DNA stored in police fridge for 21 years crack case

The hunt by GTA police for killer and rapist Alexander Winston Sylvester began 30 years ago, at a time when there were no computerized police data banks or DNA testing.

It successfully ended this month when Sylvester, 55, stood up in Old City Hall Court to face charges of sexual assault with a weapon, kidnapping, forcible confinement, robbery, threatening death and kidnapping.
One of the four sex attacks Sylvester’s charged with dates back to 1981, when a 14-year-old girl was dragged into bushes and raped in Mississauga.
“It was a totally different time,” Const. Lillian Fitzpatrick of Peel Regional Police said Tuesday. “There was no DNA analysis to generate a profile.”
That victim, now 44, told police she’d be willing to testify in court. So have three women — all of whom are now seniors — who were sexually assaulted at gunpoint in their homes in the Huntingwood Ave. and Brimley Rd. area of Scarborough in June 1993.

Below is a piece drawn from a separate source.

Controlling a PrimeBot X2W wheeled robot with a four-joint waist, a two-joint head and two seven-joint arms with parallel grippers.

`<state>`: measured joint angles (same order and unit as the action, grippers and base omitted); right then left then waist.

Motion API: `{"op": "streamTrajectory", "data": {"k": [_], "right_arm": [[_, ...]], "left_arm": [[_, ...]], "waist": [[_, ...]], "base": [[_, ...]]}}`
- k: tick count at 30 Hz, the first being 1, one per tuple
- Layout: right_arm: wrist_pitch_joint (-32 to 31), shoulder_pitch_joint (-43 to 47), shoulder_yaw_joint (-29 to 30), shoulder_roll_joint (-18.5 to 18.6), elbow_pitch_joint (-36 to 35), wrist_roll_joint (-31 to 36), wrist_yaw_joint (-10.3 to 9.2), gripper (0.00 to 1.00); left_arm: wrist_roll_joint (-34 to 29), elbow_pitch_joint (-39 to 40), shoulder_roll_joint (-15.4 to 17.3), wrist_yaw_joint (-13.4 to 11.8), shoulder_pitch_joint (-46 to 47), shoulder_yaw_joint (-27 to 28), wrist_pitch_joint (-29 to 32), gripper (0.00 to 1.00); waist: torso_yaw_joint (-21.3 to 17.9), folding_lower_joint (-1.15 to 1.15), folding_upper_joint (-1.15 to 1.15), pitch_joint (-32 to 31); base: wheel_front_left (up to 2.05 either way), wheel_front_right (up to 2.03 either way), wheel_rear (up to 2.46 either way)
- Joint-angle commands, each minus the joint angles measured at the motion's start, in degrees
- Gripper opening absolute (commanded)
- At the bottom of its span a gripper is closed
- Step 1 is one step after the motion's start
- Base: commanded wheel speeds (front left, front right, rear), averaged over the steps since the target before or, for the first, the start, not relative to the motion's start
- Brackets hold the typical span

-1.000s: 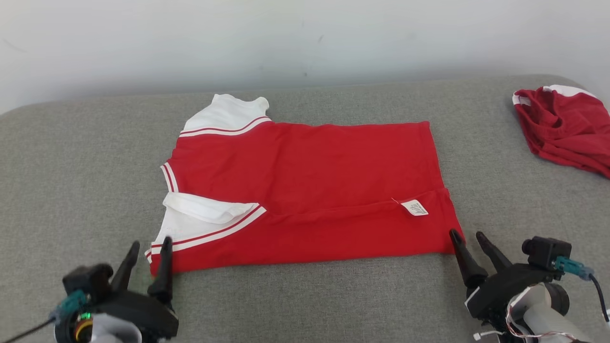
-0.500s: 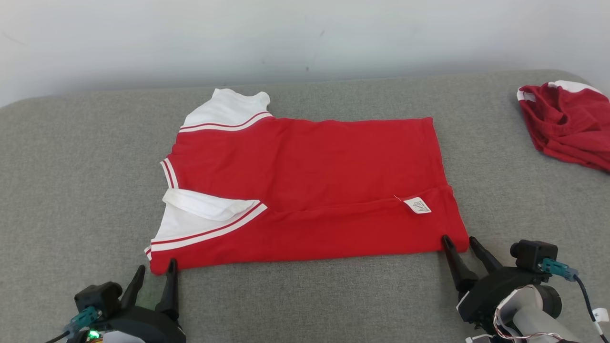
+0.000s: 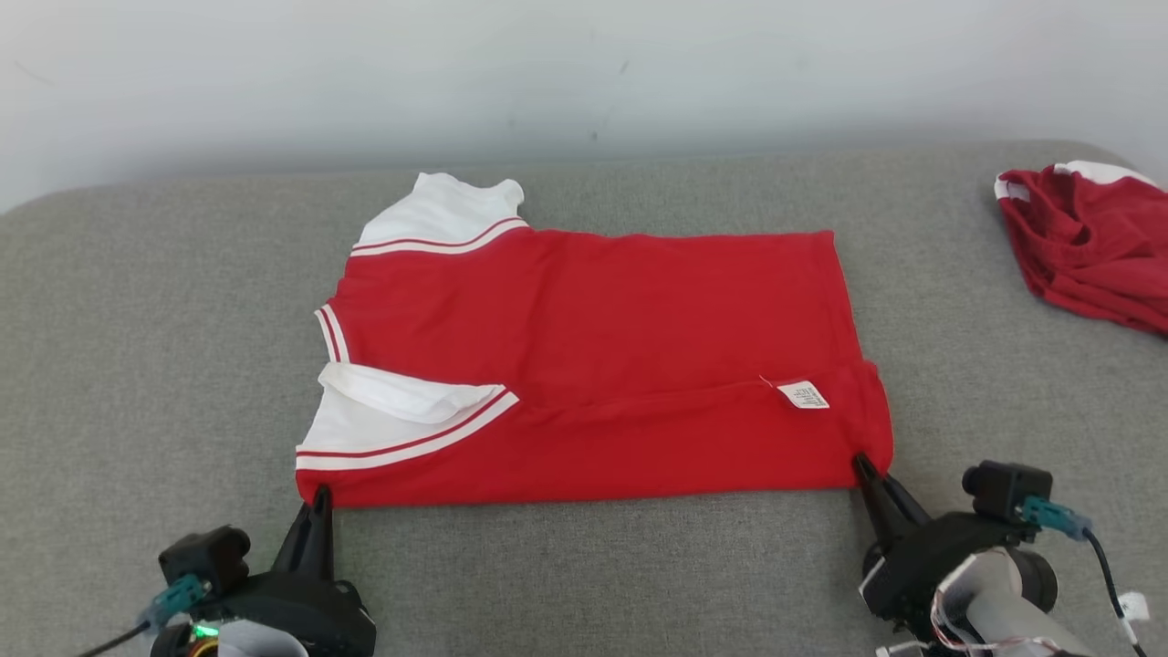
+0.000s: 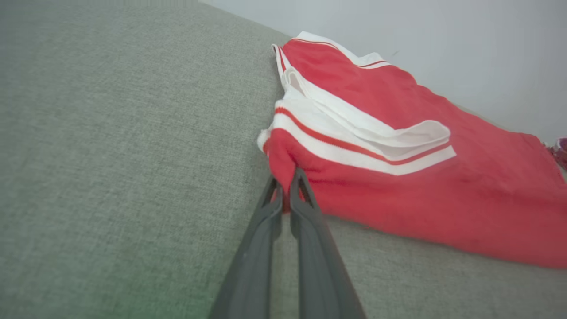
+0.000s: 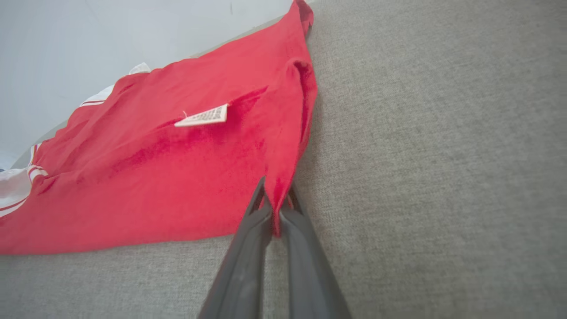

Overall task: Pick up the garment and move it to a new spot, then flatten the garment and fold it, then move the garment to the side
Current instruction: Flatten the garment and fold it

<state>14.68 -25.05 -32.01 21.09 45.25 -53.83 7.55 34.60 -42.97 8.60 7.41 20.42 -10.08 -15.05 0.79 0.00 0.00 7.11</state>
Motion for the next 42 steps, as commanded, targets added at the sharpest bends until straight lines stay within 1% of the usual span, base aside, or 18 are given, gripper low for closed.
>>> {"op": "streamTrajectory", "data": {"k": [1, 8, 9, 14, 17, 21, 22, 23, 24, 25, 30, 34, 36, 38, 40, 42], "right_arm": [[0.37, 1.81, 0.31, 0.55, -0.53, -0.48, -0.16, 0.00], [0.49, 9.66, 2.96, 2.97, -6.73, -1.10, -0.16, 0.00], [0.49, 9.66, 2.96, 2.97, -6.73, -1.10, -0.16, 0.00], [0.52, 15.99, 5.43, 4.32, -11.69, -0.72, -0.16, 0.00], [0.15, 18.91, 7.00, 4.50, -14.02, -0.29, -0.16, 0.00], [-1.49, 20.45, 8.60, 3.53, -15.44, 0.88, -0.16, 0.00], [-1.96, 20.58, 8.90, 3.27, -15.56, 1.45, -0.16, 0.17], [-2.48, 20.61, 9.17, 3.23, -15.49, 2.19, -0.16, 1.00], [-2.59, 20.43, 9.59, 3.02, -15.74, 2.82, -0.16, 1.00], [-2.67, 20.25, 10.10, 2.76, -16.02, 3.40, -0.16, 1.00], [-1.73, 19.63, 12.87, 1.60, -18.51, 6.53, -0.16, 1.00], [-0.39, 19.07, 13.96, -0.04, -20.94, 10.24, -0.16, 1.00], [0.10, 18.82, 14.55, -0.79, -21.75, 12.75, -0.16, 1.00], [0.41, 18.75, 15.32, -2.33, -22.60, 14.24, -0.16, 1.00], [0.49, 18.70, 16.59, -3.41, -23.98, 16.33, -0.16, 1.00], [0.49, 19.39, 18.08, -4.29, -26.01, 20.08, -0.16, 1.00]], "left_arm": [[0.43, 0.96, -0.21, 0.02, -2.07, 0.68, -0.16, 0.00], [0.49, 8.51, -1.15, -0.06, -11.13, 2.98, -0.17, 0.00], [0.49, 8.51, -1.15, -0.06, -11.13, 2.98, -0.17, 0.00], [0.48, 13.51, -2.55, -0.06, -18.88, 5.87, -0.17, 0.00], [0.35, 15.11, -3.54, -0.06, -21.88, 6.90, -0.17, 0.00], [-0.94, 15.38, -4.04, -0.06, -22.86, 7.17, -0.17, 0.00], [-1.14, 15.31, -4.19, -0.06, -22.76, 7.33, -0.17, 0.00], [-1.62, 15.33, -4.25, -0.11, -22.60, 7.50, -0.17, 0.54], [-2.31, 15.61, -4.24, -0.20, -22.36, 7.72, -0.17, 0.97], [-2.60, 16.20, -4.25, -0.22, -22.16, 8.22, -0.17, 1.00], [-7.74, 22.90, -4.50, -0.16, -23.05, 12.18, -0.16, 1.00], [-13.96, 28.04, -4.94, -0.07, -23.43, 14.80, -0.16, 1.00], [-17.61, 30.24, -5.16, -0.04, -23.56, 15.51, -0.16, 1.00], [-21.44, 31.98, -5.32, -0.02, -23.78, 15.64, -0.16, 1.00], [-24.23, 33.32, -5.36, -0.07, -23.90, 16.16, -0.16, 1.00], [-25.56, 34.09, -5.51, -0.28, -24.22, 16.72, -0.16, 1.00]], "waist": [[0.17, 0.00, 0.00, -1.10], [-0.12, 0.00, 0.00, -3.60], [-0.12, 0.00, 0.00, -3.60], [-0.87, 0.00, 0.00, -4.05], [-1.17, 0.00, 0.00, -3.94], [-1.38, 0.00, 0.00, -4.01], [-1.41, 0.00, 0.00, -4.09], [-1.41, 0.00, 0.00, -4.23], [-1.38, 0.00, 0.00, -4.33], [-1.32, 0.00, 0.00, -4.48], [-0.88, 0.00, 0.00, -5.04], [-0.63, 0.00, 0.00, -5.49], [-0.51, 0.00, 0.00, -5.68], [-0.46, 0.00, 0.00, -5.83], [-0.44, 0.00, 0.00, -5.98], [-0.44, 0.00, 0.00, -6.15]], "base": [[0.00, 0.00, 0.00], [0.00, 0.00, 0.00], [0.00, 0.00, 0.00], [0.00, 0.00, 0.00], [0.00, 0.00, 0.00], [0.00, 0.00, 0.00], [0.00, 0.00, 0.00], [0.00, 0.00, 0.00], [0.00, 0.00, 0.00], [0.00, 0.00, 0.00], [0.00, 0.00, 0.00], [0.00, 0.00, 0.00], [0.00, 0.00, 0.00], [0.00, 0.00, 0.00], [0.00, 0.00, 0.00], [0.00, 0.00, 0.00]]}}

Forensic evidence from the 14-year-old’s attack had been stored in a Peel police fridge until 2002, when an officer decided to send it to the downtown Toronto Centre of Forensic Sciences for testing.
Shortly afterwards, the victim learned a suspect had finally been identified in her attack.

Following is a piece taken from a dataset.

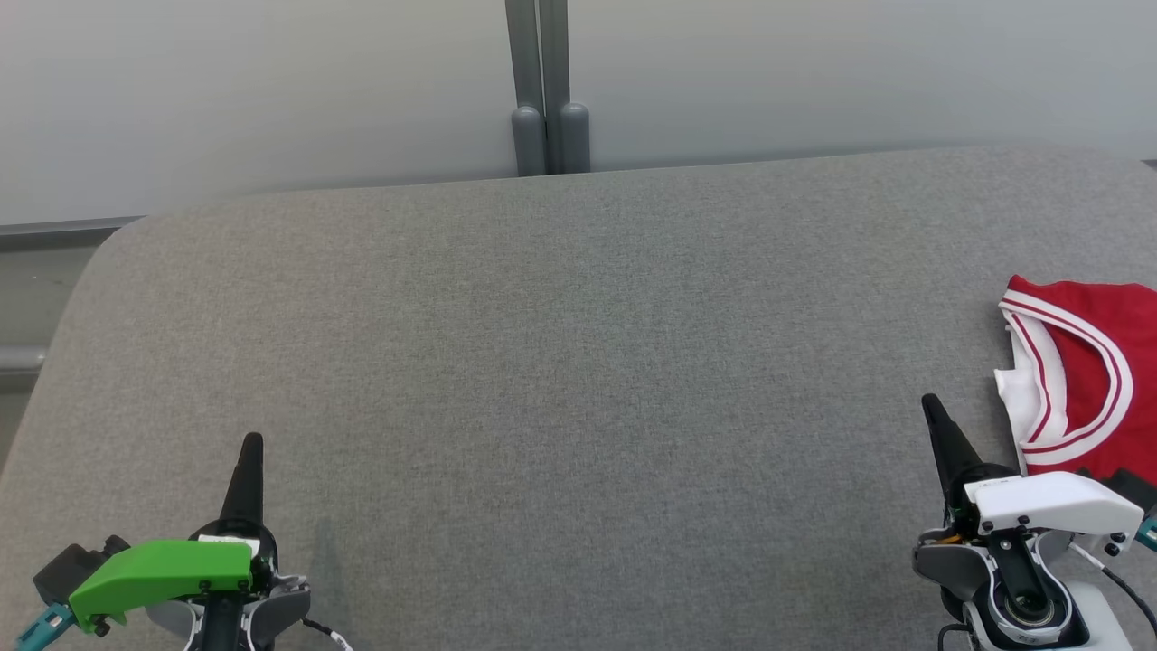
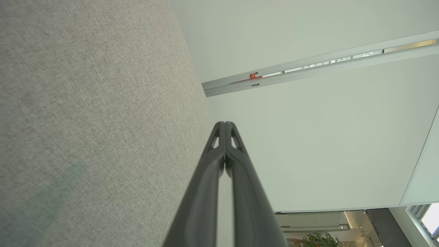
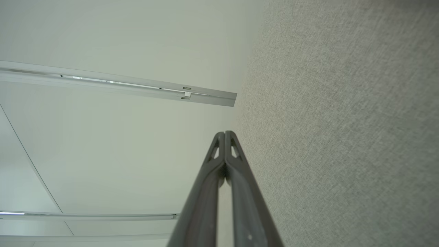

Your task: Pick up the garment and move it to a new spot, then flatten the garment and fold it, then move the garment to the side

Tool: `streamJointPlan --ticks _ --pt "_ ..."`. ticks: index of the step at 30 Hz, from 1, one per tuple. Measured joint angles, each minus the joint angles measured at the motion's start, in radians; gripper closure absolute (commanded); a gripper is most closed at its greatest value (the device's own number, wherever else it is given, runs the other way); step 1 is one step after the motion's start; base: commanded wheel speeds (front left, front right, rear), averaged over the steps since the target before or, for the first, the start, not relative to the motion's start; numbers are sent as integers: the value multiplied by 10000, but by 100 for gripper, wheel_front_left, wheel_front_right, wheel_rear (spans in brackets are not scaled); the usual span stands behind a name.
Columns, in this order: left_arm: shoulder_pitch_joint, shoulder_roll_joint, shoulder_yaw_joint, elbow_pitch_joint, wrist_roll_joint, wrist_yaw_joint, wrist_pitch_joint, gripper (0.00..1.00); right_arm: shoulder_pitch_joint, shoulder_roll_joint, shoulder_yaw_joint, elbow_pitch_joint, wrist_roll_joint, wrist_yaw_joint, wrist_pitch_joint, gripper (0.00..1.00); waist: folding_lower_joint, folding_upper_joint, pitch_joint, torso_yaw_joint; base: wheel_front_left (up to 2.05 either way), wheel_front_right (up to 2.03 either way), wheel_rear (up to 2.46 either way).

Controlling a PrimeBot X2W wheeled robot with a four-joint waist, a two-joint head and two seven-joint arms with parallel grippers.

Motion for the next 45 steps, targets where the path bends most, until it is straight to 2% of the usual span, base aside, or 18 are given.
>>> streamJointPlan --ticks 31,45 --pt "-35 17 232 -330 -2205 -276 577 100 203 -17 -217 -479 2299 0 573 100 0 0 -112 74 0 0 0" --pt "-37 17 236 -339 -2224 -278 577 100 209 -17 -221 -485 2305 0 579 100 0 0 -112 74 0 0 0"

“She has just been wonderful through the whole thing,” said Fitzpatrick, Peel’s lead investigator on the case. “It has been a long journey for (all of) them and this is the last step in that journey.”
A half dozen Peel and Toronto police officers and forensics specialists carried the case over the past decade.
Sylvester fell onto the Canadian police radar in 2002, while he was serving time for drug and weapons offences in Allenwood maximum security federal prison in White Deer, Pa.
That was when Peel Const. David Emberlin sent the evidence from the 1981 rape to the Centre of Forensic Sciences for analysis. Science had improved since then and he was curious about what might be found.
Peel police crime analyst Hayley Giles was able to connect the same DNA to a 1982 rape in Peel that Sylvester was convicted of committing.
Giles then sifted through a raft of offenders’ addresses, descriptions and crime patterns until Sylvester surfaced as a “person of interest.”
“Had (Emberlin) not done that, we could not have gotten that link with Toronto (sex assaults) from 1993,” Fitzpatrick said.
The connection Giles made was enough for Toronto police to obtain a warrant to take a sample of Sylvester’s DNA while he was in prison in Pennsylvania.
Shortly afterwards, GTA police began their attempts to extradite him.
The legal snarls were as challenging as the forensics.
American extradition laws vary state by state. Authorities in Pennsylvania denied Canada’s initial request that he be extradited to face the rape charges.
However, Sylvester gave them another chance. After his release from the Pennsylvania prison, he was soon back in custody, this time in Louisiana on other charges.
“We didn’t think we’d be successful but we tried anyway,” said Det. Ali Ansari of the Toronto Police Service sex crimes unit. “To our surprise, we were successful and we were able to deport.”
Sylvester originally arrived in Toronto in 1980 as a visitor from Jamaica. He was sentenced to 90 days in jail that year for possession of cocaine and a restricted weapon in Scarborough.
Since the 1990s, Sylvester has served time in Louisiana, Virginia, New York and Pennsylvania for an assortment of charges, ranging from the murder of a drug dealer to a parole violation.
Through it all, the GTA remained a home of sorts for Sylvester, who once jumped parole in the U.S. to visit a wife here. The couple has since divorced.
He didn’t appear particularly flustered when he was arrested while in prison and told he would be facing the decades-old GTA charges.
“He just seemed to roll with it,” Fitzpatrick said. “I don’t think he’s surprised by anything.”
Ansari said it’s a satisfying feeling to have him in custody in the GTA again.
“They are serious offences,” Ansari said. “We don’t let these things go. We do our best to bring people who commit these kinds of crimes to justice, no matter how long it takes.”